Licia Miller   Product Manager


 

Detailed procedure and tips for cross-linking ChIP using ChIP-seq and ChIP-qPCR methods.

 

Chromatin immunoprecipitation and sequencing (ChIP-Seq) is a technique that allows us to analyze DNA-protein interactions at a genome-wide level.

 

In this technique, we first cross-link chromatin complexes, isolate them from the cell nuclei and fragment them. We can then purify chromatin fragments containing our protein of interest by immunoprecipitation. After this, the DNA fragments are purified and sequenced. We can use the sequencing results to determine the DNA regions our protein of interest interacts with.

 

Here we provide a detailed protocol and tips for performing cross-linking ChIP-seq method. At the end of this protocol, we will have prepared purified DNA ready for library preparation sequencing.

 

Our protocol is optimized for HeLa cells using chromatin from 1x107 cells per ChIP sample. The protocol also highlights the differences in the ChIP-seq procedure for various protein types, such as histones and transcription factors.

 

 

Stage 1   Bead preparation

 

Before isolating the chromatin from your cell samples, we should prepare the ChIP-grade antibodies and beads so they’re ready for immunoprecipitation.

 

Materials required

 

- ChIP-grade primary antibody

- Protein A magnetic beads 

- Protein G magnetic beads

- Ice-cold PBS (example T494526)

- RIPA-150 (50 mM Tris-HCl pH=8.0, 150 mM NaCl, 1 mM EDTA, 0.1% SDS, 1% Triton X-100, 0.1% sodium deoxycholate)

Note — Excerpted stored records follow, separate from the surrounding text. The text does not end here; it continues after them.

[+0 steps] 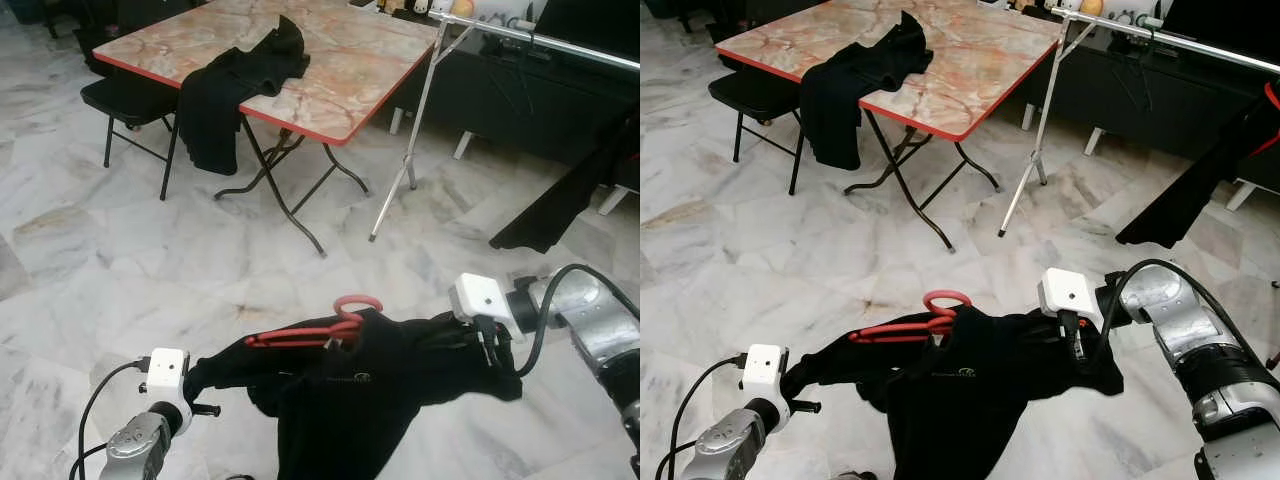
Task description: Hang hanger
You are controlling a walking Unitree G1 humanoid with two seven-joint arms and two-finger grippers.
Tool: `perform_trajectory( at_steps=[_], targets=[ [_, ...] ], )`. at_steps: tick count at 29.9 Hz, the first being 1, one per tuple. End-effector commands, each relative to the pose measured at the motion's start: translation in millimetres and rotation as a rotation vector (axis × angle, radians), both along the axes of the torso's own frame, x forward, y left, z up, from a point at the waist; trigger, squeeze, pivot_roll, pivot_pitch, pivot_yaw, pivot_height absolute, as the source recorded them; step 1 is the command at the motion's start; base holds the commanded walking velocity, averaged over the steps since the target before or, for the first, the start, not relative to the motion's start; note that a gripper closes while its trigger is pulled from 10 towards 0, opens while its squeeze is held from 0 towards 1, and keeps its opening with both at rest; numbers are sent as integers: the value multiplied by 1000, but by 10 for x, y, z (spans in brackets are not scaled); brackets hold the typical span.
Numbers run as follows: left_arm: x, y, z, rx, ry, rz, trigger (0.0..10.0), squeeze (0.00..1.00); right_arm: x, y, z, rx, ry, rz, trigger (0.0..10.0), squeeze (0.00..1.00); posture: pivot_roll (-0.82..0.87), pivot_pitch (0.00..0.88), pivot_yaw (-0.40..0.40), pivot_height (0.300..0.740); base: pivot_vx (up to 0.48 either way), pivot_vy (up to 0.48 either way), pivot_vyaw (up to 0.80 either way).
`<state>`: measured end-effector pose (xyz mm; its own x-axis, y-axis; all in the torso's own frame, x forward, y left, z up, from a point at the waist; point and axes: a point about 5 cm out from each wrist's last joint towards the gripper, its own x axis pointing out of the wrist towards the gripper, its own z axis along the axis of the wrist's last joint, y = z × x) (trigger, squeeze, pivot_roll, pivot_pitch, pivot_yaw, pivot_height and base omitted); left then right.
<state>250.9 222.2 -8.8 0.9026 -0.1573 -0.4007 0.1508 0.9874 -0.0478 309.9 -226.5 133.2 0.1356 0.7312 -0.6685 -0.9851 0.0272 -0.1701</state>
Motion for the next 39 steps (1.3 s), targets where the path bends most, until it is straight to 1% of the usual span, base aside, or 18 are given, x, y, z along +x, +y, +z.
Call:
perform_trajectory(
  at_steps=[1, 4, 5, 6, 10, 11, 13, 15, 16, 18, 19, 21, 25, 28, 30, 34, 36, 39],
  targets=[
    [-48, 101, -33, 34, 20, 44, 10000, 0, 17, -85, 78, -43, -33, -4, 10000, 0, -63, 112, -35, 740, 0, 0, 0],
    [7, 161, 30, 43, -14, 73, 10000, 0, -9, -72, 15, -91, -32, 16, 10000, 0, -60, 113, -32, 740, 0, 0, 0],
    [30, 163, 60, 27, -32, 76, 10000, 0, -20, -69, -4, -107, -39, 31, 10000, 0, -59, 113, -32, 740, 0, 0, 0],
    [68, 141, 110, -13, -61, 63, 10000, 0, -23, -60, -29, -113, -43, 29, 10000, 0, -59, 113, -32, 740, 0, 0, 0],
    [177, 68, 265, -56, -146, 19, 10000, 0, -29, -27, -65, -102, -39, 31, 10000, 0, -57, 113, -34, 740, 0, 0, 0],
    [244, 12, 371, -103, -199, 0, 10000, 0, -29, -8, -94, -110, -48, 33, 10000, 0, -58, 111, -36, 740, 0, 0, 0],
    [285, -36, 443, -137, -233, -21, 10000, 0, -28, 9, -119, -114, -56, 31, 10000, 0, -57, 111, -36, 740, 0, 0, 0],
    [345, -168, 584, -190, -289, -94, 10000, 0, -16, 58, -168, -103, -69, 8, 10000, 0, -57, 109, -39, 740, 0, 0, 0],
    [345, -168, 584, -190, -289, -94, 10000, 0, -16, 58, -168, -103, -69, 8, 10000, 0, -57, 109, -39, 740, 0, 0, 0],
    [385, -304, 740, -254, -339, -171, 10000, 0, -35, 96, -246, -125, -84, 11, 10000, 0, -56, 108, -39, 740, 0, 0, 0],
    [385, -304, 740, -254, -339, -171, 10000, 0, -35, 96, -246, -125, -84, 11, 10000, 0, -56, 108, -39, 740, 0, 0, 0],
    [381, -424, 833, -296, -347, -263, 10000, 0, 25, 135, -288, -135, -165, -46, 10000, 0, -53, 108, -40, 740, 0, 0, 0],
    [352, -492, 881, -334, -340, -317, 10000, 0, 83, 166, -303, -111, -205, -119, 10000, 0, -53, 106, -38, 740, 0, 0, 0],
    [331, -468, 871, -333, -311, -320, 10000, 0, 114, 174, -303, -101, -246, -166, 10000, 0, -51, 106, -38, 740, 0, 0, 0],
    [313, -427, 832, -322, -289, -312, 10000, 0, 150, 170, -255, -45, -263, -214, 10000, 0, -50, 105, -37, 740, 0, 0, 0],
    [265, -393, 795, -314, -257, -316, 10000, 0, 245, 139, -155, 3, -332, -308, 10000, 0, -55, 105, -35, 740, 0, 0, 0],
    [251, -383, 799, -307, -246, -318, 10000, 0, 259, 129, -150, -1, -348, -321, 10000, 0, -54, 104, -35, 740, 0, 0, 0],
    [255, -366, 802, -302, -246, -299, 10000, 0, 241, 130, -181, -4, -323, -313, 10000, 0, -53, 104, -35, 740, 0, 0, 0]
  ],
)
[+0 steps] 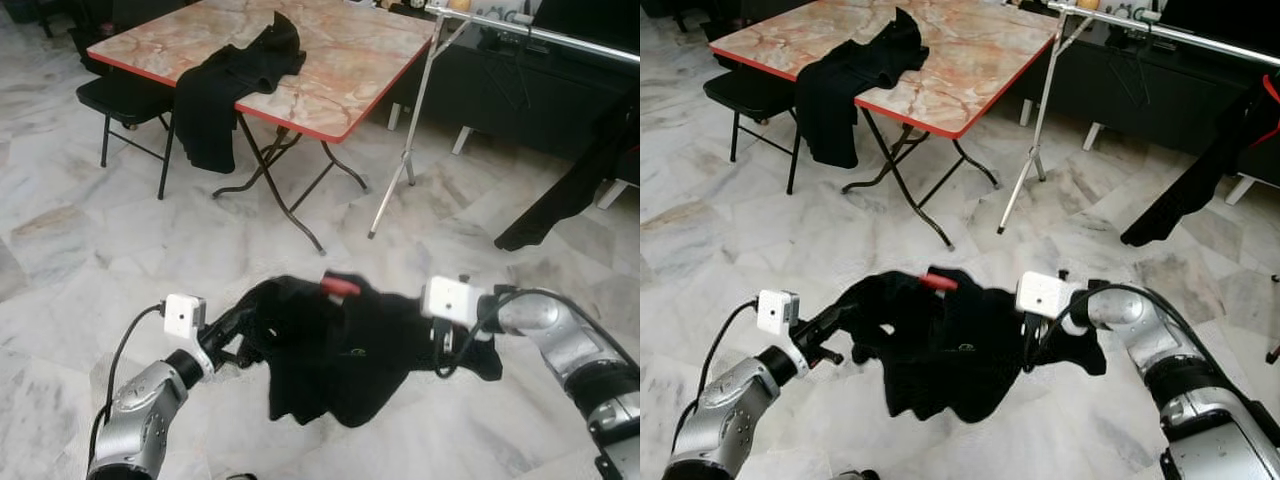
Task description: Hang hanger
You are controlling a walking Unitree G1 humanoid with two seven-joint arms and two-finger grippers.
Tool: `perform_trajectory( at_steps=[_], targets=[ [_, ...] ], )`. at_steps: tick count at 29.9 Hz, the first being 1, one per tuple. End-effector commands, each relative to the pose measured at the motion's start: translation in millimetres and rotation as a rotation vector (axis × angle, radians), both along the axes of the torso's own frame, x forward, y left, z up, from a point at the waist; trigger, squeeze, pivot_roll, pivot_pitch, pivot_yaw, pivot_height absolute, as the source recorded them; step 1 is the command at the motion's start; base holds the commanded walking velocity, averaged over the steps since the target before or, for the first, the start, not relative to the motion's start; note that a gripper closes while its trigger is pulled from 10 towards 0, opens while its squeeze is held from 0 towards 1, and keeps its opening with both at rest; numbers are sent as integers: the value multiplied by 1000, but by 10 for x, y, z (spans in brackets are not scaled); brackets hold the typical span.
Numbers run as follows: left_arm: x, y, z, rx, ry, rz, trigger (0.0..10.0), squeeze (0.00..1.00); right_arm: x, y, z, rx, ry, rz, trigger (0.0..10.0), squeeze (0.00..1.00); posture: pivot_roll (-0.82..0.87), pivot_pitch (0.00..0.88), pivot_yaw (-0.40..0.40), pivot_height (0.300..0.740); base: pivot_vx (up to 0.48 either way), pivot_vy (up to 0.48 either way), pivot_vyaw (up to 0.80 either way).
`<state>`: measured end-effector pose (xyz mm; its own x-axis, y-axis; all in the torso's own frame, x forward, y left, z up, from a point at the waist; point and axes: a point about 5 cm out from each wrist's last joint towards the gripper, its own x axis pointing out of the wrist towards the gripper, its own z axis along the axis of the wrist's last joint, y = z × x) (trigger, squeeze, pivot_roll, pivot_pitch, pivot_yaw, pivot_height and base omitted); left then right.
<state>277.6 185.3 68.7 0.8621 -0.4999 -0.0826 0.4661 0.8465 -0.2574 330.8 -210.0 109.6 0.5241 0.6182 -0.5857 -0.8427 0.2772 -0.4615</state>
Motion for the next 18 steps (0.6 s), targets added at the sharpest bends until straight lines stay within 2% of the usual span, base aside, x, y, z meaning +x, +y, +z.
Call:
perform_trajectory(
  at_steps=[1, 6, 8, 15, 17, 18],
  targets=[
    [37, 41, 61, 13, -17, 45, 10000, 0, -42, -19, -25, 0, 42, 28, 10000, 0, -49, 104, -36, 740, 0, 0, 0],
    [101, 91, 110, 10, -37, 105, 10000, 0, -103, -12, -109, -38, 85, 64, 10000, 0, -49, 104, -37, 740, 0, 0, 0],
    [145, 142, 147, 8, -48, 153, 10000, 0, -182, -19, -207, -77, 158, 106, 10000, 0, -51, 104, -35, 740, 0, 0, 0],
    [172, 201, 192, -1, -62, 215, 10000, 0, -219, -46, -270, -142, 164, 120, 10000, 0, -49, 106, -36, 740, 0, 0, 0],
    [204, 254, 225, -9, -73, 266, 10000, 0, -278, -35, -323, -175, 194, 167, 10000, 0, -47, 106, -37, 740, 0, 0, 0],
    [209, 258, 234, -16, -73, 269, 10000, 0, -265, -36, -335, -178, 186, 146, 10000, 0, -48, 105, -37, 740, 0, 0, 0]
  ],
)
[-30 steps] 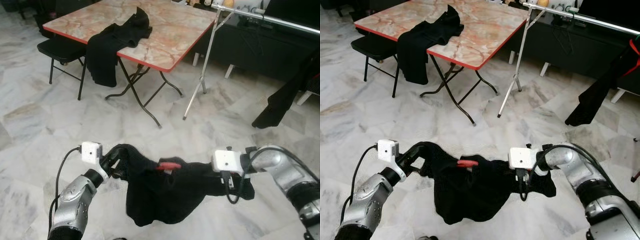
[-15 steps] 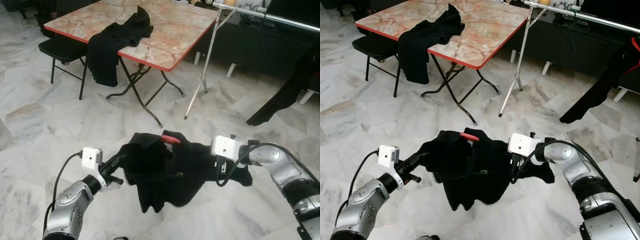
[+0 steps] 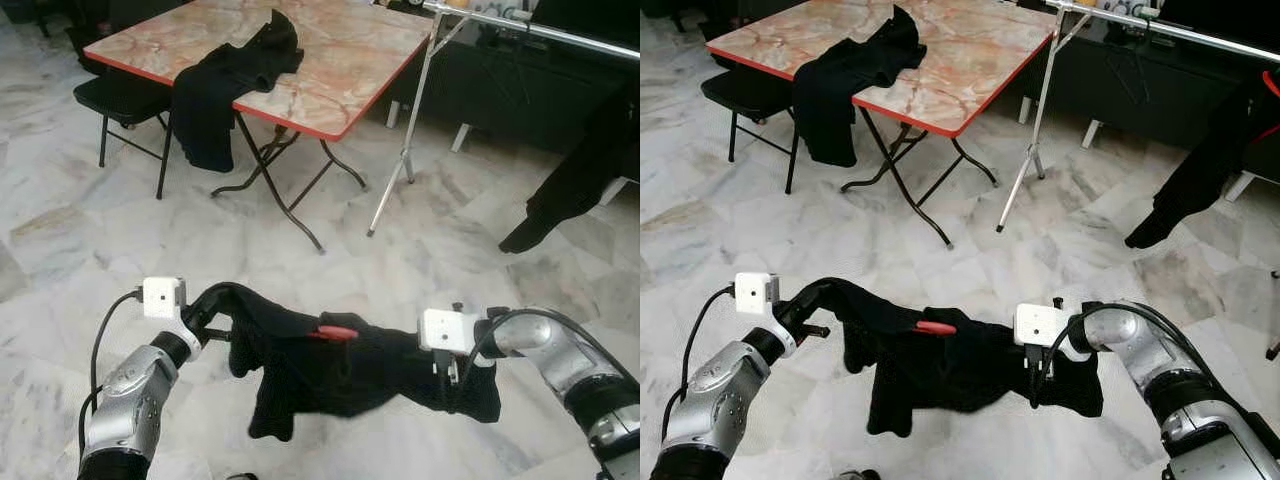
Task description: Hang hanger
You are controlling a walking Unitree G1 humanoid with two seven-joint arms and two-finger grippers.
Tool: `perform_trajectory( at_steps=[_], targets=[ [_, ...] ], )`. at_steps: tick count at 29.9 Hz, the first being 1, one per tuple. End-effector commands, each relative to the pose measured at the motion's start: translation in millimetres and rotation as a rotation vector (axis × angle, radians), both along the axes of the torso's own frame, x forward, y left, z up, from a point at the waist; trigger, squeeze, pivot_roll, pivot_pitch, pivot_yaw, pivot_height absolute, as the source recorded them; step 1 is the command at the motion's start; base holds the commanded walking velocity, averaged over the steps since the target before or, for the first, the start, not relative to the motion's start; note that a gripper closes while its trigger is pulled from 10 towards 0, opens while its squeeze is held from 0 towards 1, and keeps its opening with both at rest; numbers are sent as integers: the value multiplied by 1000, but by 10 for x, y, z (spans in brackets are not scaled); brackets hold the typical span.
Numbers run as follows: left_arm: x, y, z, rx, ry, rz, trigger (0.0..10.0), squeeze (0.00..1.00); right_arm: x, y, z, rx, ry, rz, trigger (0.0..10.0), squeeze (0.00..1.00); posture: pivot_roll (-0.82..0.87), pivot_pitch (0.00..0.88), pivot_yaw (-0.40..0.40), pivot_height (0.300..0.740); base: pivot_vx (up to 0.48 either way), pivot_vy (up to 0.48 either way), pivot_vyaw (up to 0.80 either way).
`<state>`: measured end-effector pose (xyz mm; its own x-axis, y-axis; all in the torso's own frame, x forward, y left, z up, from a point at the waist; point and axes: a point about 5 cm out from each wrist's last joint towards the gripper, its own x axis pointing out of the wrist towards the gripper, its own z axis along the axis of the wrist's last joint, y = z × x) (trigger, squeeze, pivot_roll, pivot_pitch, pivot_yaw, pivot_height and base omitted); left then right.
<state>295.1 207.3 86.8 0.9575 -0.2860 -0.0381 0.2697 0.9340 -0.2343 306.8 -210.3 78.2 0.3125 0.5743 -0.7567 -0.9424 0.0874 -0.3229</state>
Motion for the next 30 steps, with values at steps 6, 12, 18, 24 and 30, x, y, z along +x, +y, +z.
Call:
perform_trajectory(
  at_steps=[6, 12, 18, 24, 30],
  targets=[
    [64, 43, 121, -28, -50, 50, 10000, 0, -60, -1, -123, -38, 11, -16, 10000, 0, -43, 105, -37, 740, 0, 0, 0],
    [49, -121, 200, -91, -67, -55, 10000, 0, 28, 178, -117, 99, -75, -132, 10000, 0, -45, 105, -36, 740, 0, 0, 0],
    [36, -330, 256, -117, -83, -155, 10000, 0, 29, 352, -168, 179, -85, -183, 10000, 0, -42, 104, -36, 740, 0, 0, 0],
    [41, -508, 395, -169, -119, -221, 10000, 0, 23, 459, -354, 161, -117, -312, 10000, 0, -34, 104, -37, 740, 0, 0, 0],
    [1, -575, 392, -176, -106, -271, 10000, 0, 168, 420, -317, 239, -213, -580, 10000, 0, -31, 102, -37, 740, 0, 0, 0]
  ],
)
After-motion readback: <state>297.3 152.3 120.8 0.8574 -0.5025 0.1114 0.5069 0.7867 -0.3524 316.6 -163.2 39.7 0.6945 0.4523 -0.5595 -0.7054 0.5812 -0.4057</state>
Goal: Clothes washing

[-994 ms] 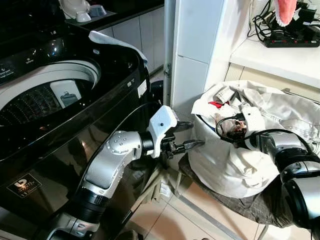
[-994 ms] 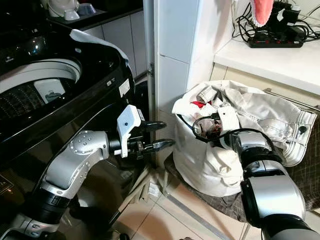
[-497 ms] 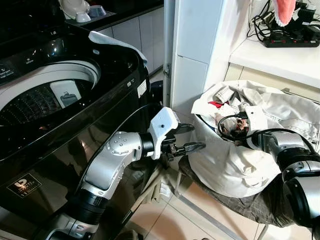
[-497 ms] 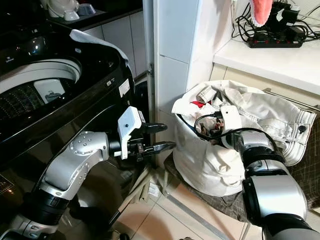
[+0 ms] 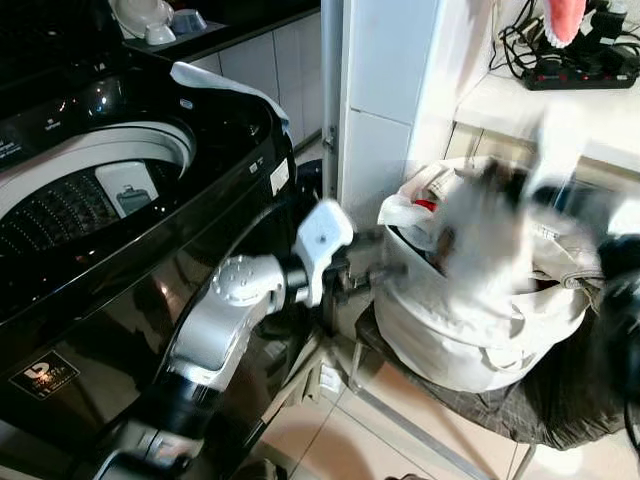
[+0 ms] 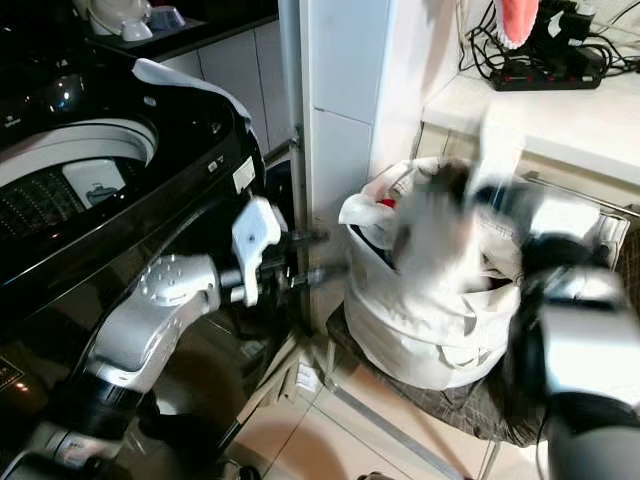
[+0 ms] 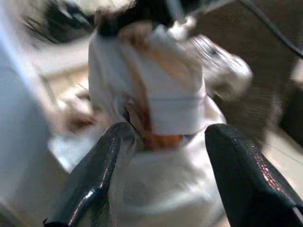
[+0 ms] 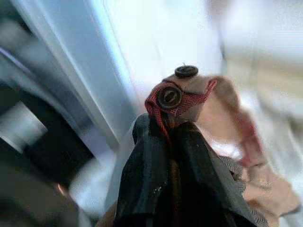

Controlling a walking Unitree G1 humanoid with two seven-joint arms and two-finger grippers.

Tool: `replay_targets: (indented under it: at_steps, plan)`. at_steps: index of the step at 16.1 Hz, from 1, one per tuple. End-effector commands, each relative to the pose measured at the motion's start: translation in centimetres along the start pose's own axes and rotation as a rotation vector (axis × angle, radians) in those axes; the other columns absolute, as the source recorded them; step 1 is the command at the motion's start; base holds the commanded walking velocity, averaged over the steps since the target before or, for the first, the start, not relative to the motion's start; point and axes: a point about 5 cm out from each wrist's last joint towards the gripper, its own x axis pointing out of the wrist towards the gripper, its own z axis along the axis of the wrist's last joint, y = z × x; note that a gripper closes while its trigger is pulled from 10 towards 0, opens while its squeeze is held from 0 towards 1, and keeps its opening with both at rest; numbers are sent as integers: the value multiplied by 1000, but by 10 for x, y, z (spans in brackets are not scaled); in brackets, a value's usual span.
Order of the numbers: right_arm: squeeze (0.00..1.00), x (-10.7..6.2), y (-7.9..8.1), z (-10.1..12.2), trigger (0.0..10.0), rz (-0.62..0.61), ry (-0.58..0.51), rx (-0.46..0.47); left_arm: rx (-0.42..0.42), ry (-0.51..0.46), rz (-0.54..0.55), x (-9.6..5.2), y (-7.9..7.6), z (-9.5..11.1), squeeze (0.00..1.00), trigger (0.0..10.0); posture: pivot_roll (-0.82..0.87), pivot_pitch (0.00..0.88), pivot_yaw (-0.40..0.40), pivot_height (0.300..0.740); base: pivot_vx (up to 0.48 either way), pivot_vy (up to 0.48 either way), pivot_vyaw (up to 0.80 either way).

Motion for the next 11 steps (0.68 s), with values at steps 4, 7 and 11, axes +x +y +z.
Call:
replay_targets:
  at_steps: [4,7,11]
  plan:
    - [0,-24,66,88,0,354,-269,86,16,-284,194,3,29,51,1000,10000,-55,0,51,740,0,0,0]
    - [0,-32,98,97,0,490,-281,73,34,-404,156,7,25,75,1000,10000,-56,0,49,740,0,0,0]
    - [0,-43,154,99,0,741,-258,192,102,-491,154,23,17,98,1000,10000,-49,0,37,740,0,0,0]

- Blocking buffer (0.5% w/v BSA, 1x Protease inhibitor made up in RIPA-150 buffer)

 

Steps

 

7 hours approx

1、Prepare a slurry of protein A/G beads.

Add 12.5 µL of protein A beads and 12.5 µL of protein G beads for each sample you wish to run to a tube to prepare a 50:50 mix.

 

Warning: Keep beads at 4°C.

Notice: Beads can be vortexed briefly to help resuspend them before preparing the slurry.

Beads for multiple experiments can be prepared together in a pool.

 

2、Wash the beads twice with an excess of ice-cold PBS.

2.1 Place the tube on a magnetic rack for ~1 min; the beads should be pulled by the magnet to the bottom of the tube.

2.2 Aspirate and discard the solution, keeping the beads in the tube.

2.3 Add an excess of fresh, ice-cold PBS to wash the beads.

2.4 Collect the beads using the magnet and aspirate and discard the solution.

2.5 Repeat the PBS wash step once more so that the beads have been washed twice in total.

 

3、Block the beads with blocking buffer.

3.1 Remove the PBS solution from the last step.

3.2 Add 1 mL of blocking buffer.

3.3 Incubate beads in blocking buffer for 30 mins at 4°C with gentle rotation.

 

4、Wash the beads twice with 1 mL of RIPA-150.

4.1 Place the tube on a magnetic rack for ~1 min; the beads should be pulled by the magnet to the bottom of the tube.

4.2 Aspirate and discard the solution, keeping the beads in the tube.

4.3 Add ~ 1 mL of fresh RIPA-150 and repeat the steps above.

4.4 Repeat the RIPA-150 wash step once more so that the beads have been washed twice in total.

 

5、Bind the beads to ChIP-grade antibodies.

5.1 Resuspend the beads in RIPA-150 buffer so that each experiment has 25 µL of bead slurry in 500 µL of RIPA-150 in a separate tube.

5.2 Add your antibody to the resuspended bead mix. We use 4 µg for histone targets and 8 µg for non-histone targets.   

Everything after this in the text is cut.